Loïc Rochat

L’homme qui grave le destin de la famille dans le marbre de l’histoire

Loïc Rochat est habité par une passion dévorante : il se consacre depuis plus de 25 ans à établir la généalogie de la famille Rochat depuis sa fondation en 1480 par Vinet Rochat, immigré de Franche-Comté à la Vallée de Joux en compagnie de ses trois fils et d’une vingtaine d’autres familles bourguignonnes, jusqu’à nos jours. Une véritable dynastie qui compte désormais plus de 20 000 membres dans le monde. « Ce projet est une folie », commente sobrement le généalogiste. Mais une folie réalisable, à condition de fixer des limites claires.

Cette passion pour l’histoire des familles, de LA famille, apparaît alors qu’il est très jeune et lui vient de la branche maternelle aussi bien que paternelle. Son enfance transhume entre Morges où se sont établis ses parents et la Vallée où il passe ses week-ends, vacances et Noël. « C’étaient de bons moments », se souvient-il. Sa mère est issue des Meylan, une famille ancrée au Brassus depuis le XVIIe siècle et qui a conservé pas moins de cinq mètres d’archives ! « D’ailleurs, nous possédons toujours la forêt, les pâturages et la maison de ces ancêtres, le tout solidement documenté. Quand je pense que mon arrière-arrière-arrière-grand-père Meylan a ouvert la porte d’entrée avant moi, je suis ému ».

Du côté des Rochat, en revanche, la transmission s’établit par voie orale. Loïc Rochat écoute de toutes ses oreilles sa grand-mère, avec qui il entretient une relation fusionnelle, raconter les histoires familiales. « Elle connaissait chaque membre de la famille. Mon grand-père avait huit frères, alors cela fait beaucoup de monde, explique-t-il. Quand elle est décédée, il n’y avait plus personne pour entretenir cette mémoire. Donc, je me suis dit qu’il fallait que je reprenne le flambeau pour combler cette absence ». Lui vient alors l’idée d’entreprendre la généalogie des Rochat de sa propre branche, celle de Mont-la-Ville. « J’avais seize ans, je me suis rendu aux Archives cantonales vaudoises où j’ai déniché un grand nombre de documents ».

Mais Loïc Rochat n’est pas un généalogiste comme les autres, ces « chasseurs-cueilleurs » plongés dans des archives à longueur de journée pour en retirer des milliers de données qu’ils compilent. Il est historien. Suite à ses recherches, à l’âge de vingt ans, il publie son premier ouvrage Généalogie des Rochat de Mont-la-Ville 1599-1999, qui lui vaut le Prix du Cercle vaudois de généalogie.

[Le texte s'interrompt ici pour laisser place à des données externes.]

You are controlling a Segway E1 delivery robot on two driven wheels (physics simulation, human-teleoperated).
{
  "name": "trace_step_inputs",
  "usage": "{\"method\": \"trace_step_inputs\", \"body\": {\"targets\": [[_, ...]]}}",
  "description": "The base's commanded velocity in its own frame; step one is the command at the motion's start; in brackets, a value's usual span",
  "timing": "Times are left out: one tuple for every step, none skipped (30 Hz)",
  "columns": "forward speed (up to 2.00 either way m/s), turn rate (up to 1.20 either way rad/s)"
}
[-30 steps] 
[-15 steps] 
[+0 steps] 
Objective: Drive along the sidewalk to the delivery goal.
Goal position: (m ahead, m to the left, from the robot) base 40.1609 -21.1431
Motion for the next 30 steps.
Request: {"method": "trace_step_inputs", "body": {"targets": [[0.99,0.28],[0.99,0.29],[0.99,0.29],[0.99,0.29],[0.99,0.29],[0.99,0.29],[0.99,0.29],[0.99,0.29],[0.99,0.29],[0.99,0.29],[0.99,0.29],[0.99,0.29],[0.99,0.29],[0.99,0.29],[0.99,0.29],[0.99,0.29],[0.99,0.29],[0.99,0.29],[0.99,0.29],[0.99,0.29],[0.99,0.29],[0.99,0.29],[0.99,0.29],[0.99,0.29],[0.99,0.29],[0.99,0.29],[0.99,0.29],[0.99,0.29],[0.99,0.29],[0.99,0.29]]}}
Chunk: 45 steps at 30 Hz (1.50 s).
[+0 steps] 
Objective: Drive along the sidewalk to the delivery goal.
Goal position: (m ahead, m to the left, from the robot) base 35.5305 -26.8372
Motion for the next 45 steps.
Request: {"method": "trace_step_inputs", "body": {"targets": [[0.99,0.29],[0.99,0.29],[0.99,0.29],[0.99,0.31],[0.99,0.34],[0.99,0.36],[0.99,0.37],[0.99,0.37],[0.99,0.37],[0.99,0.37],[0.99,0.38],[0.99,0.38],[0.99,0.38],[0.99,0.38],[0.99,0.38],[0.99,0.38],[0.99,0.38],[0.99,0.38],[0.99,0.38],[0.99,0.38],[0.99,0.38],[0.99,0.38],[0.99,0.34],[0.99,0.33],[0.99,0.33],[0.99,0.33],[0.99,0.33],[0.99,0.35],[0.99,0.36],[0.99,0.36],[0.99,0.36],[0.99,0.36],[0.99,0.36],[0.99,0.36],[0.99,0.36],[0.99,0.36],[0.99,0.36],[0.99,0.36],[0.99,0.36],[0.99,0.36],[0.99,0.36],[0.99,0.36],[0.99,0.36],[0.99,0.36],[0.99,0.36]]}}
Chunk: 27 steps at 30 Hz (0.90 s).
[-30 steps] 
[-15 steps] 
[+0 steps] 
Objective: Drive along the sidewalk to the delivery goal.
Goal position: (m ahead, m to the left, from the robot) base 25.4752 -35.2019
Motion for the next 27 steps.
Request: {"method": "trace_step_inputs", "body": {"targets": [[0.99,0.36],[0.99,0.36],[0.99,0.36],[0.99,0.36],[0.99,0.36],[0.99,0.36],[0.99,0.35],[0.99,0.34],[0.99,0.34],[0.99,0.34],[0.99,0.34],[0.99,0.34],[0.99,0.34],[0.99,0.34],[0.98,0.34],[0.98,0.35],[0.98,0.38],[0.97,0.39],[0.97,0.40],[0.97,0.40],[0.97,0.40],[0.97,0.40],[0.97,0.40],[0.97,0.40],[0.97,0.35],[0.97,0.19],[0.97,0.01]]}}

Ce succès l’incite à s’inscrire en section d’Histoire à l’Université de Lausanne et son cursus achevé, il hésite entre un doctorat ou le métier d’archiviste. Mais le destin en décide autrement. Le jour même de sa soutenance de mémoire, alors qu’il range les chaises, la société de Securitas SA, pour laquelle il a travaillé durant ses études pour se faire un peu d’argent, lui téléphone afin de lui offrir un poste à la Direction régionale. Loïc accepte : « Je me suis dit : là il y a du panache, du défi ! Et j’ai eu raison car c’est tout un monde captivant qui s’est ouvert à moi. » Le virus de la généalogie ne le quitte pas pour autant. Une année plus tard, en 2012, il crée la Revue vaudoise de généalogie et d’histoire des familles qui publie chaque année un ouvrage consacré aux dynasties vaudoises, des banquiers aux architectes en passant par les hôteliers. « J’en suis très fier, car la revue a vraiment apporté quelque chose à l’histoire sociale du Canton de Vaud. »

Avec le temps, l’idée d’élargir ses recherches à l’ensemble de la famille Rochat, pour en tirer la monographie la plus complète possible le titille tant et si bien qu’il s’y met. C’est ainsi qu’après deux décennies de récolte d’informations, grâce à son impulsion et à son infatigable labeur, le soir, le week-end et aux heures perdues, l’ouvrage collectif – de 600 pages quand même – Les Rochat, de la famille comtoise à la tribu vaudoise paraîtra en novembre 2022. Une véritable « plongée dans sept siècles d’Histoire en guise de miroir de l’évolution de la société vaudoise ». Mais il tient à le préciser : « Avec ce projet, ce que j’ai vraiment voulu faire, c’est de l’Histoire. Je voulais éviter le panégyrique. Les Rochat sont des gens comme les autres, avec leurs succès, mais aussi leurs échecs ». C’est le cœur de l’historien, profondément attaché à la vérité qui parle.